* _Exercise description_:
Every line of the listing must be reproduced as it stands. Leave the images behind.

* _Data_:
# # # # #
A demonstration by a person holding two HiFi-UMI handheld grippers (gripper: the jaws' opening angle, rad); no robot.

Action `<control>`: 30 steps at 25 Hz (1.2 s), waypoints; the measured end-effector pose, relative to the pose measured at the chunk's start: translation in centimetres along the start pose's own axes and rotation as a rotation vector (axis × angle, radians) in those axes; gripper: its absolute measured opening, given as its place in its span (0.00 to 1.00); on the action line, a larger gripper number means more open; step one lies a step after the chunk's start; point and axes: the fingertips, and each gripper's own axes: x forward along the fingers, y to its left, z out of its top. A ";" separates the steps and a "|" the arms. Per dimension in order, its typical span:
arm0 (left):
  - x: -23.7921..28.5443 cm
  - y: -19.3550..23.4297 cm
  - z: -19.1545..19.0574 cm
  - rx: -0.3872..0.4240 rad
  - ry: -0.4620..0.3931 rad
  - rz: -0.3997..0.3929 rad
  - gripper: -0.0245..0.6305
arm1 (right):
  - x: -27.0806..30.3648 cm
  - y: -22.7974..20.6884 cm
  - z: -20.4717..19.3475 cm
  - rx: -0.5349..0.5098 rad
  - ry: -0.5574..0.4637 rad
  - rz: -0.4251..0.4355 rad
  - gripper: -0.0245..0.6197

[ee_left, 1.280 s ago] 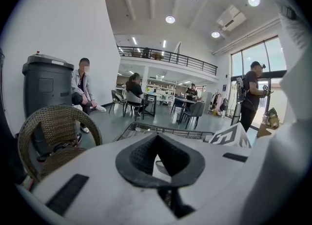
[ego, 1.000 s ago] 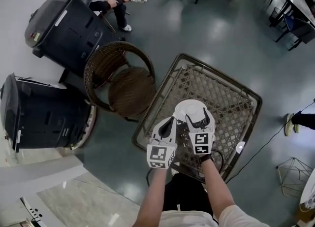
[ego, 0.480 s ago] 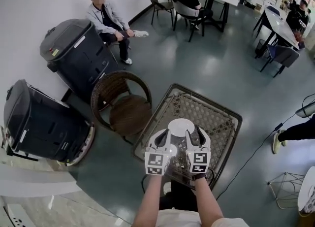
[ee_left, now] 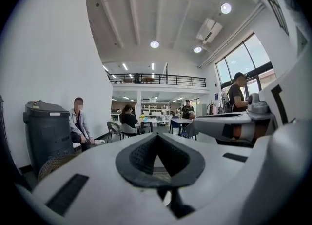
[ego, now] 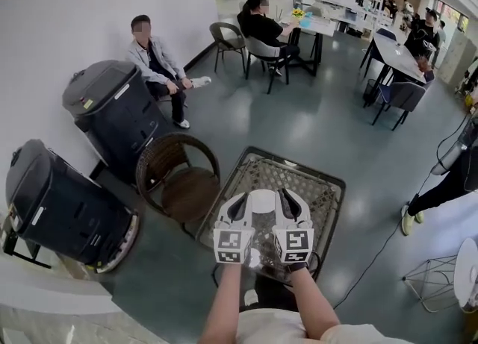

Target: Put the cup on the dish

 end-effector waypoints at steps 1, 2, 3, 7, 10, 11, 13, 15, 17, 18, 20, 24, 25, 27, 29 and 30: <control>-0.4 -0.1 0.8 0.001 -0.018 0.001 0.04 | -0.5 0.2 0.9 -0.008 -0.013 -0.001 0.09; -0.8 -0.2 1.5 0.005 -0.034 0.001 0.04 | -1.0 0.3 1.6 -0.018 -0.022 -0.002 0.08; -1.2 -0.3 2.2 0.010 -0.046 0.001 0.04 | -1.4 0.4 2.2 -0.028 -0.028 -0.004 0.06; -2.6 -0.5 4.0 0.036 -0.068 0.003 0.04 | -2.6 0.7 3.5 -0.029 -0.029 -0.016 0.04; -3.3 -0.7 4.7 0.047 -0.072 0.004 0.04 | -3.1 1.4 4.4 -0.032 -0.032 -0.007 0.04; -3.5 -0.7 4.9 0.050 -0.074 0.002 0.04 | -3.2 1.7 4.6 -0.033 -0.035 0.000 0.04; -3.7 -0.7 5.3 0.056 -0.084 0.000 0.04 | -3.3 2.2 4.8 -0.034 -0.039 0.008 0.04; -4.0 -0.8 5.5 0.060 -0.093 -0.001 0.04 | -3.5 2.5 4.7 -0.032 -0.045 0.012 0.04; -4.3 -1.0 5.7 0.066 -0.098 -0.005 0.04 | -3.8 2.8 4.8 -0.033 -0.053 0.012 0.04; -4.4 -1.1 5.8 0.068 -0.101 -0.007 0.04 | -3.9 2.8 4.9 -0.033 -0.056 0.011 0.04; -4.5 -1.2 6.1 0.072 -0.104 -0.010 0.04 | -4.0 2.8 5.2 -0.032 -0.060 0.009 0.04; -4.6 -0.6 6.9 0.068 -0.112 0.003 0.04 | -3.9 2.8 6.1 -0.039 -0.066 0.011 0.04; -4.6 -0.5 7.0 0.066 -0.116 0.006 0.04 | -3.9 2.8 6.3 -0.043 -0.068 0.012 0.04; -4.5 -0.4 7.2 0.064 -0.123 0.008 0.04 | -3.9 2.8 6.4 -0.048 -0.072 0.012 0.04; -4.4 -0.4 7.5 0.065 -0.131 0.005 0.04 | -3.9 2.7 6.5 -0.053 -0.072 0.011 0.04; -4.3 -0.3 7.5 0.064 -0.132 0.004 0.04 | -3.8 2.8 6.6 -0.057 -0.072 0.012 0.04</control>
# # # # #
* _Answer to the problem_:
A demonstration by a person holding two HiFi-UMI handheld grippers (gripper: the jaws' opening angle, rad); no robot.

Action `<control>`: 30 steps at 25 Hz (1.2 s), waypoints; the measured end-effector pose, relative to the pose measured at the chunk's start: translation in centimetres along the start pose's own axes and rotation as a rotation vector (axis × angle, radians) in those axes; gripper: its absolute measured opening, given as its place in its span (0.00 to 1.00); on the action line, a larger gripper number means more open; step one lies a step after the chunk's start; point and axes: the fingertips, and each gripper's own axes: x forward along the fingers, y to its left, z out of its top. A ";" separates the steps and a "|" the arms. Per dimension in order, its typical span:
arm0 (left):
  - x: -23.7921..28.5443 cm
  - y: -19.3550..23.4297 cm
  - z: -19.1545..19.0574 cm
  - rx: -0.3872..0.4240 rad
  - ry: -0.4620..0.3931 rad
  - rz: -0.3997..0.3929 rad
  - gripper: -0.0245..0.6305
arm1 (right):
  - x: -27.0806..30.3648 cm
  - y: -22.7974..20.6884 cm
  - z: -20.4717..19.3475 cm
  - rx: -0.5349..0.5098 rad
  - ry: -0.5574..0.4637 rad
  - rz: -0.4251..0.4355 rad
  - gripper: -0.0245..0.6197

[ee_left, 1.280 s ago] 
[ego, 1.000 s ago] 
[ego, 0.480 s ago] 
[ee_left, now] 
[ego, now] 

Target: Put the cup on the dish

 end-effector waypoints at steps 1, 2, 3, 7, 10, 11, 13, 15, 17, 18, 20, 24, 25, 27, 29 and 30: <control>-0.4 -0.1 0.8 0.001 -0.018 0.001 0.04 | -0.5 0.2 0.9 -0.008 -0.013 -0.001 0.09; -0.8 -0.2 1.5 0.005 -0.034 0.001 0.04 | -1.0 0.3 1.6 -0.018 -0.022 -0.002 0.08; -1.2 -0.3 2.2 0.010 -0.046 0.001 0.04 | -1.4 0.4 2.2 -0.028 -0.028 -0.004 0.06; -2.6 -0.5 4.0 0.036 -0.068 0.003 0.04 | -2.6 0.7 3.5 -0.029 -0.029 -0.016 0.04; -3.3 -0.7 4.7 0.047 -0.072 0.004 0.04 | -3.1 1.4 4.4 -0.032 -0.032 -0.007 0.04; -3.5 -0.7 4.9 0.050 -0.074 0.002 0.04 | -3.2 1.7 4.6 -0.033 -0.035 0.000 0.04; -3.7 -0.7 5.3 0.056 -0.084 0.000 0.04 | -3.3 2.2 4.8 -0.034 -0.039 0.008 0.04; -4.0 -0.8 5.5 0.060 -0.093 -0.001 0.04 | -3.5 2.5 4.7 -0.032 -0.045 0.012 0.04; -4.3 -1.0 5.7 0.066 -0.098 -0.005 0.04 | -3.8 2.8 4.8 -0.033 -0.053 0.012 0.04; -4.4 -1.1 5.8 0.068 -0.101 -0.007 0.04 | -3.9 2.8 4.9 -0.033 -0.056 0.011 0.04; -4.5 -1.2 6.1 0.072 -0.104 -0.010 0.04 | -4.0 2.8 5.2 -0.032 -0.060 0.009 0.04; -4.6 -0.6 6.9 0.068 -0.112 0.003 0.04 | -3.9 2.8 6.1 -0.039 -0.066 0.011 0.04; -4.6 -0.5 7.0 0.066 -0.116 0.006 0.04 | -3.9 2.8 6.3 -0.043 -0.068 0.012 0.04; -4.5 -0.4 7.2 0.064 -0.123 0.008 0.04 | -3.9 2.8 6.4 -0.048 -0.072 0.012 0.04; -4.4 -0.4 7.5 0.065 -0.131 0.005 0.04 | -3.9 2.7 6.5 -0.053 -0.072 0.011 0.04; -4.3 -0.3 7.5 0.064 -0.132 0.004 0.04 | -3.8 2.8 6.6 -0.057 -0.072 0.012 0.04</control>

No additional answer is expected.